I know he told his parents he is saving for a ring, and has told me thats what he’s waiting for, so I figure he wouldn’t have told them tooo long before it happens, right?
Post # 11
We had this conversation at the end of Nov of last year. I asked what he thought about timelines and he said we will be married and living together no later than November 2014. Shortly after that he made the comment he picked the end of 2014 to be safe but he thought we would be married for months by then.

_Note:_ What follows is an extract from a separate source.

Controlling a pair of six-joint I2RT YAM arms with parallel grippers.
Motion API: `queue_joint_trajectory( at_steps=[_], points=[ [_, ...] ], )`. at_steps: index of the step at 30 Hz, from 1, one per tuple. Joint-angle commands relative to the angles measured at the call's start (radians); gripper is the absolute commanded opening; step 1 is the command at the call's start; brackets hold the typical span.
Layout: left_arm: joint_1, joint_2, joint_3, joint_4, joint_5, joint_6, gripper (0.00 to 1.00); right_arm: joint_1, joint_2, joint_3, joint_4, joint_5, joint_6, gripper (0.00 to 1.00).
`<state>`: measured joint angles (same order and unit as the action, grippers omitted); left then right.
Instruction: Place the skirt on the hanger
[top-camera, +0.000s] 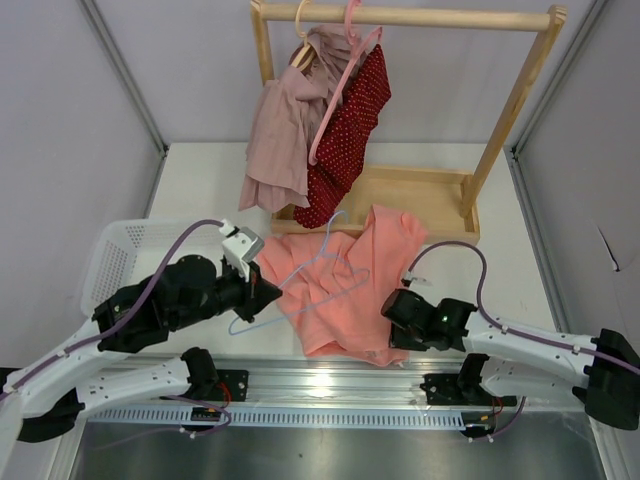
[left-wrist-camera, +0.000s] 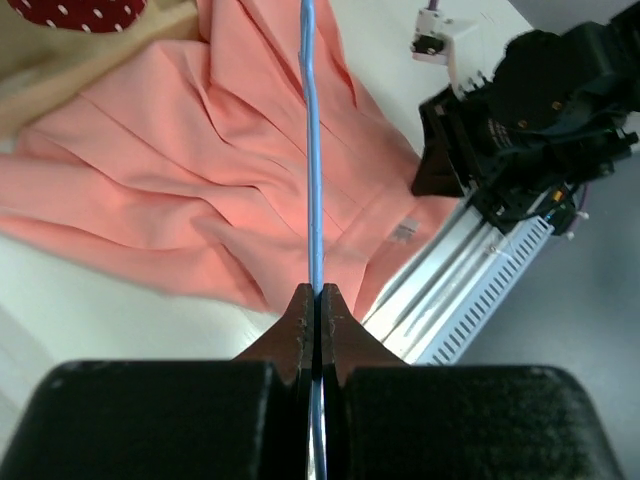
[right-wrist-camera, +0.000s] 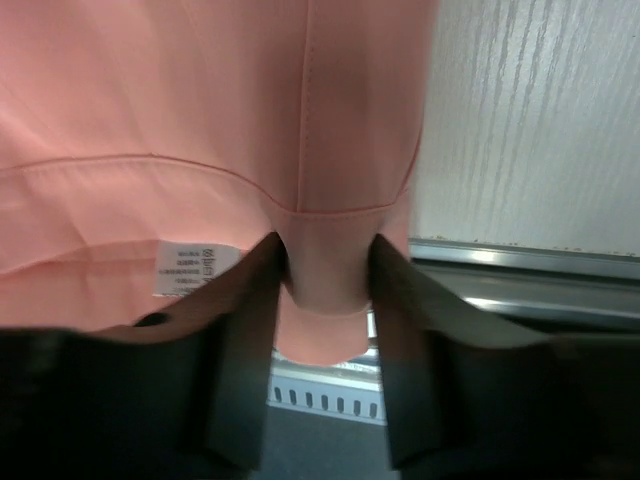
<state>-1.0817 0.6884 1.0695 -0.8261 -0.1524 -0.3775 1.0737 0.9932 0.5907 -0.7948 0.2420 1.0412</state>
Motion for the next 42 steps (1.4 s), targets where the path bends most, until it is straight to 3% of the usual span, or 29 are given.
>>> queue_joint_trajectory(
  at_steps=[1, 2, 4, 9, 16, 21, 26, 35, 37, 42],
  points=[
    [-0.004, -0.027, -0.015, -0.031, 0.092, -0.057, 0.00, -0.009, 0.042, 0.001, 0.071, 0.029, 0.013, 0.35],
    [-0.004, -0.029, -0.019, -0.031, 0.108, -0.058, 0.00, -0.017, 0.053, 0.027, 0.071, 0.036, 0.000, 0.28],
    [-0.004, -0.039, -0.025, -0.028, 0.145, -0.060, 0.00, -0.044, 0.091, 0.064, 0.072, 0.051, -0.048, 0.26],
    [-0.004, -0.069, -0.011, -0.019, 0.273, -0.046, 0.00, -0.116, 0.185, 0.150, 0.094, 0.031, -0.156, 0.31],
    [-0.004, -0.049, -0.034, -0.048, 0.295, -0.046, 0.00, -0.287, 0.285, 0.218, 0.196, -0.030, -0.286, 0.32],
    [-0.004, -0.006, -0.060, -0.060, 0.263, -0.046, 0.00, -0.345, 0.395, 0.293, 0.241, -0.044, -0.354, 0.34],
    [-0.004, 0.052, -0.059, -0.123, 0.107, -0.069, 0.00, -0.408, 0.488, 0.351, 0.266, -0.050, -0.398, 0.40],
    [-0.004, 0.080, -0.025, -0.235, -0.208, -0.133, 0.00, -0.426, 0.409, 0.285, 0.230, -0.033, -0.388, 0.60],
    [-0.004, 0.086, -0.010, -0.249, -0.222, -0.121, 0.00, -0.426, 0.357, 0.261, 0.217, -0.029, -0.366, 0.60],
    [-0.004, 0.040, -0.029, -0.137, -0.098, -0.072, 0.00, -0.426, 0.215, 0.204, 0.172, -0.009, -0.316, 0.54]
  ],
)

Going to Gatlingburg in April and hoping to come back engaged but honestly with that timeline I am good. Not planning a big wedding (going to Gatlinburg to get married) so not real stressed about it yet.
Post # 12
I don’t have a timeline, but I am going to get myself one soon =P
Basically I will ask how he feels about getting married “next year” and go from there. I want a short engagement and I don’t want a real wedding.
Post # 13
He told me in the same conversation that “It wouldn’t be too long” (cue my gasp!) and then “it’s not going to happen for a while though”. I think he wins worst timeline ever.
Post # 14
@stephanie1989: he said within 10 years, seriously lol! We were watching The muppets & he said we’d be married before our 10 year anniversary, unlike poor Amy Adams……
Post # 15
An engagement this year sometime! I’d bet anything on October 🙂
Post # 16
Well my SO told me it was going to happen this year. Although I wish I knew like a month time frame but he wants it to be a suprise. His been talking about how much the ring is going to cost him and all the other expenses like the wedding next year.